### Exercise requirements:
From the listing, collect all lines containing the word "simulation".

━━━ Dataset

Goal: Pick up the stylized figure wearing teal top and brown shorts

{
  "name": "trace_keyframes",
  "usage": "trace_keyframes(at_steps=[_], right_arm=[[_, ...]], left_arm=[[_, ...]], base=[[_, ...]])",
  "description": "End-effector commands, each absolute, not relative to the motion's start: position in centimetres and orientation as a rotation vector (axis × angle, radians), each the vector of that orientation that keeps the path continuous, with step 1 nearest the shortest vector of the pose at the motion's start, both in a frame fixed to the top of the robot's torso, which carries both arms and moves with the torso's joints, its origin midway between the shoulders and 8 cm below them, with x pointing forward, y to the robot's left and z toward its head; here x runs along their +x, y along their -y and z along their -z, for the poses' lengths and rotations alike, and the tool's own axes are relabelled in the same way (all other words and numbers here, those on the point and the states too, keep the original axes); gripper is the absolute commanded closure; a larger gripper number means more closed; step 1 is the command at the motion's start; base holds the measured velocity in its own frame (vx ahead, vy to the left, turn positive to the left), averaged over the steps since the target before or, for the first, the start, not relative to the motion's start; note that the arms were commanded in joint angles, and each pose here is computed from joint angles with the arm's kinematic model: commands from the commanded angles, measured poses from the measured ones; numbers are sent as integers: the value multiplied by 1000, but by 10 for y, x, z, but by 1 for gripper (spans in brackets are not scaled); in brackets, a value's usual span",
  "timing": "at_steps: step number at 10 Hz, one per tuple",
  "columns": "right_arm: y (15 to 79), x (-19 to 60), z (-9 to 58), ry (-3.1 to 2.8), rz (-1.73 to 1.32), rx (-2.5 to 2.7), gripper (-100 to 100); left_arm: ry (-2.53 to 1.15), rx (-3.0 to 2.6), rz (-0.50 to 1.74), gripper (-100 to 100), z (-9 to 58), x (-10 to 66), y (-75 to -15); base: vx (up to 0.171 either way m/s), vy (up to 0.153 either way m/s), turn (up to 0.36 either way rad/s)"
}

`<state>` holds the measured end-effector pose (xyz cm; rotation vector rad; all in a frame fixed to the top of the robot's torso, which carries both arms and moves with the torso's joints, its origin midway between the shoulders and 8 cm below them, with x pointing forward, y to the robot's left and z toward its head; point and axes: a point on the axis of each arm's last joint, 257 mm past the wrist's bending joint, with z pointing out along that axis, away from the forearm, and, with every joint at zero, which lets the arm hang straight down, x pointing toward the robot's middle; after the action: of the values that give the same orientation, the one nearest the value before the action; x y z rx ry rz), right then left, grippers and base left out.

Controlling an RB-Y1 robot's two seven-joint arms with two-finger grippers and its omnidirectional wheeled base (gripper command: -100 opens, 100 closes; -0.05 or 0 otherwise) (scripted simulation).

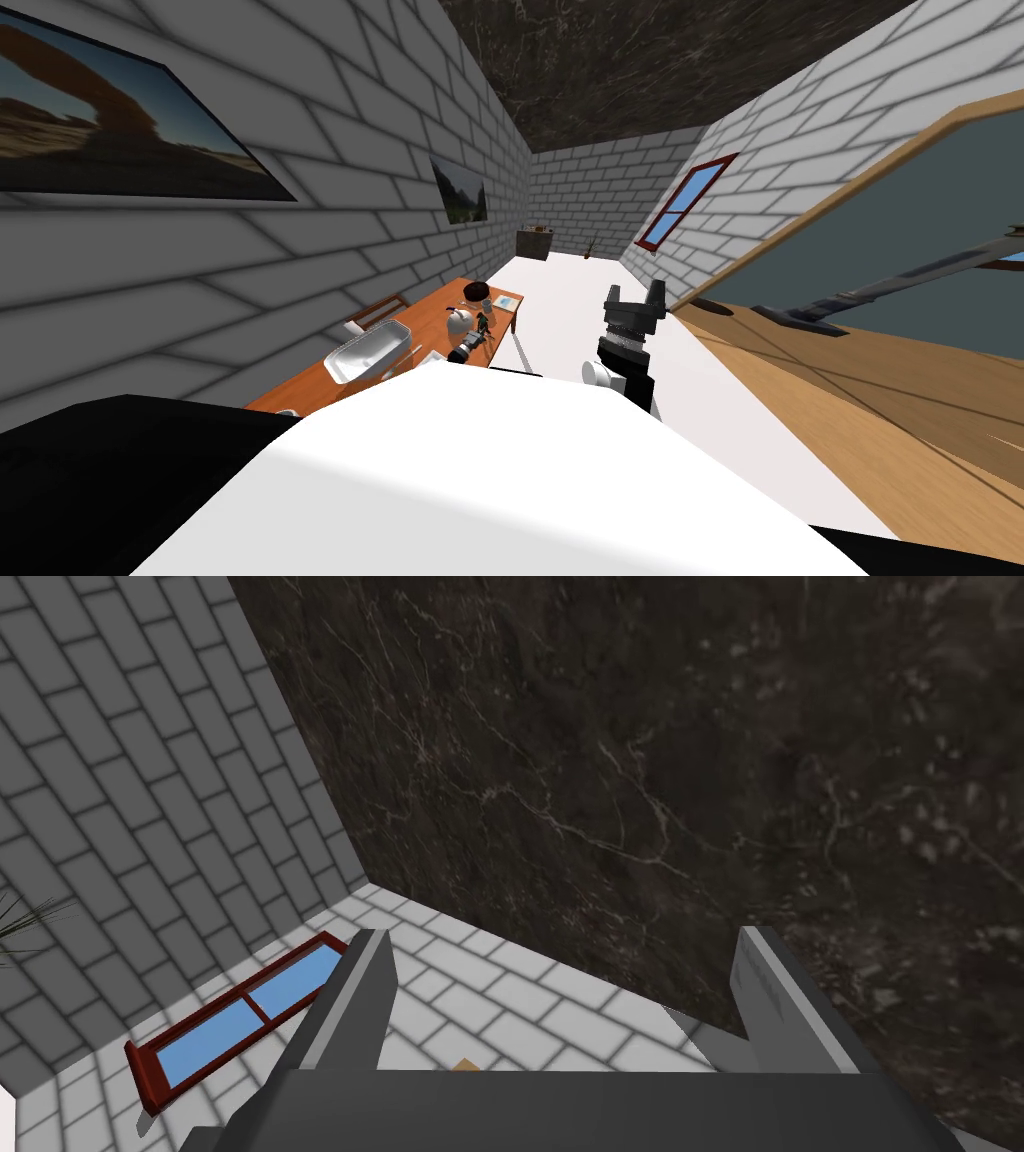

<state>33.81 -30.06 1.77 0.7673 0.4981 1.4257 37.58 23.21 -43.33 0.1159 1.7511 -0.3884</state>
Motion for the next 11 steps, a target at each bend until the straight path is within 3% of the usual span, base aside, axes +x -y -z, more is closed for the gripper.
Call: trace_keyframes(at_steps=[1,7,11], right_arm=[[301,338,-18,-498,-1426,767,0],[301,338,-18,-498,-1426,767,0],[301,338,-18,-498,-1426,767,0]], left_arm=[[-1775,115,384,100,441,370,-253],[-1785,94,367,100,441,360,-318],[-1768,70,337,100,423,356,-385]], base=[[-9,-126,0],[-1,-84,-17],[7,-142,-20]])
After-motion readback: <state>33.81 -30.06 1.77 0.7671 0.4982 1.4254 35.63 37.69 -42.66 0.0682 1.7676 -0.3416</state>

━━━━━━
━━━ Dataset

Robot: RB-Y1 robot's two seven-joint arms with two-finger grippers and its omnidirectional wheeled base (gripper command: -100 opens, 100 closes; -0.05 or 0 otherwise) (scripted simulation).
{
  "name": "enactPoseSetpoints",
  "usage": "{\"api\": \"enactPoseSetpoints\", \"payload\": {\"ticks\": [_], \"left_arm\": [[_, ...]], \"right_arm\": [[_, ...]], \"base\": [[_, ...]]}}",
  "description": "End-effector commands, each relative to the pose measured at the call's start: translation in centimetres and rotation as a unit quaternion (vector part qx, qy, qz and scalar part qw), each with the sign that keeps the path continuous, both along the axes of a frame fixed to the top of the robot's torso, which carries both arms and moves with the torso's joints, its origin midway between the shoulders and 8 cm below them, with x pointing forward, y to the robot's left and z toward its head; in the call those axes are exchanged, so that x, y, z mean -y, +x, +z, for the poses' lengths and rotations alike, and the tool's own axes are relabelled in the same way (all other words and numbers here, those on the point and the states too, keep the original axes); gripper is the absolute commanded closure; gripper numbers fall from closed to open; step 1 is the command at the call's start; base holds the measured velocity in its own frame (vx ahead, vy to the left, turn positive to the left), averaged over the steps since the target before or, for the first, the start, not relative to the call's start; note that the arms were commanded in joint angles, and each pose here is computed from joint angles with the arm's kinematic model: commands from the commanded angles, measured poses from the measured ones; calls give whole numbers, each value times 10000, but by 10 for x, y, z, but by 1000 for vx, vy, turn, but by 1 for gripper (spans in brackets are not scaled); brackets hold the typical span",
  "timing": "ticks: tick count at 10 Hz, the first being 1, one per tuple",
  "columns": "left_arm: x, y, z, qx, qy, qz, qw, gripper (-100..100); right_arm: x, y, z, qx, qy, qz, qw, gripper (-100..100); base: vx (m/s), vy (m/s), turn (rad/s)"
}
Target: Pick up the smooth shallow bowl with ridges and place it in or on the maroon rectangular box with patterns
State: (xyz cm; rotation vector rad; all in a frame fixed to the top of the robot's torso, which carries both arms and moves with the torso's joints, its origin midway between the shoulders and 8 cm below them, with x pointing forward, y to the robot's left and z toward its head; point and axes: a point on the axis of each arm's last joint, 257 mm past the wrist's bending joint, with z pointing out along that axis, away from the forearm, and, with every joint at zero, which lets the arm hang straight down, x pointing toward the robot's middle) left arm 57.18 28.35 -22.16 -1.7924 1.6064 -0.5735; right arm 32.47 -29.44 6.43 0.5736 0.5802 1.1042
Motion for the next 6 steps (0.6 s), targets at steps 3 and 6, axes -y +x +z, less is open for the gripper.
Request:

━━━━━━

### Exercise answer:
Controlling an RB-Y1 robot's two seven-joint arms with two-finger grippers and its omnidirectional wheeled base (gripper command: -100 opens, 100 closes; -0.05 or 0 otherwise) (scripted simulation).
Robot: RB-Y1 robot's two seven-joint arms with two-finger grippers and its omnidirectional wheeled base (gripper command: -100 opens, 100 closes; -0.05 or 0 otherwise) (scripted simulation).

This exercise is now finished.